Ticaretle din birbirine karıştırıldı
Müslüman Kardeşler’in (MK) kuruluş amacından saptığını ifade eden, Hilbavi “Bu sapmaların başlangıcının cemaatin kurucusu Hasan el Benna’nın son dönemlerine kadar gittiğini ifade edebilirim. Onun son dönemlerinde yaşanan sapmalar, daha çok cemaatin içinde gizli bir örgütün (Tanzim Sırri) varlığı ve onun içindeki bazı şahsiyetlerin yönetimden kimseye danışmadan, cemaatin üst düzey yetkililerinden bir talimat ya da emir almaksızın birtakım suikast ve öldürme işlerine girmeleriyle başladı…benna’nın vefatından sonraki sapmalar ise daha çok MK içinde bireyin terbiyesi, yetiştirme biçimi ve fertler arası ilişkilerin yanı sıra belirli makamlara tayin ve terfilerle ilgili bir şeydi. Bu süreçte işler farklı bir hal almaya başladı. Şöyle ki, bu tayin ve terfilerde işin içine akraba kayırmacılığı ve cemaat işleriyle ticaretin birbirine karıştığı durumlar söz konusu oldu. Buna ilâveten çalışmalar daha çok fert ve toplumun terbiyesi ve yetiştirilmesinden ziyade siyaset odaklı yapıldı ve ana hedef iktidarı ele geçirmek oldu” dedi.

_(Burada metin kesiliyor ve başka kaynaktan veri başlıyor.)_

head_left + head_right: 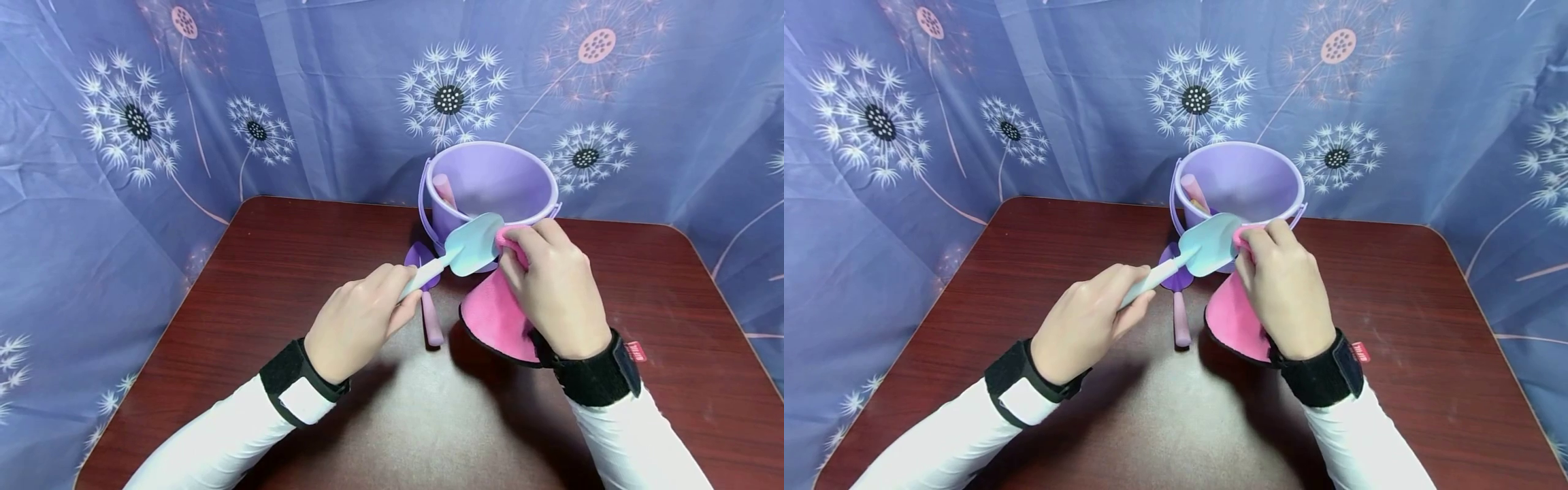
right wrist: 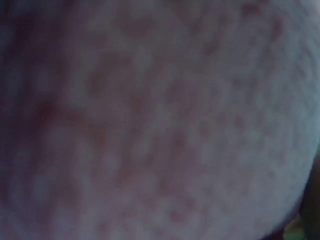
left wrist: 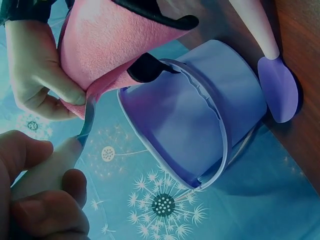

Gençler, islâmî davranış kurallarından uzaklaştı
Gençlerin İslâmî davranış kurallarından uzaklaştığını belirten Hilbavi, “Tahrir Devrimi’nden sonra Mısır’a gittiğimde cemaatin gençlerinde İslâmî terbiyenin yansımalarını göremedim. MK mensubu bir genci diğer seküler gençlerden ayırt etmeniz neredeyse imkânsızdı. Kılık kıyafet bakımından demiyorum, insanlarla ilişki, toplum içindeki davranışlar, kullanılan dil, uygulanan yöntemle ilgili söylediklerim. Allah rahmet eylesin İmam Hasan el Benna döneminde sapmış olduklarını söylediklerimizde bile bir takva, bir ruhaniyet vardı. Evet, bu örgütten atılan isimler suç işlemişlerdi, ama en azından görüşlerinde yanılmışlardı, ama yine de o terbiye ruhunu koruyorlardı. Ama devrimden sonra Mısır’a gittiğimde cemaat üyesi gençlerde İslâmî davranış kurallarının hâkim olmadığını gördüm” ifadelerini kullandı.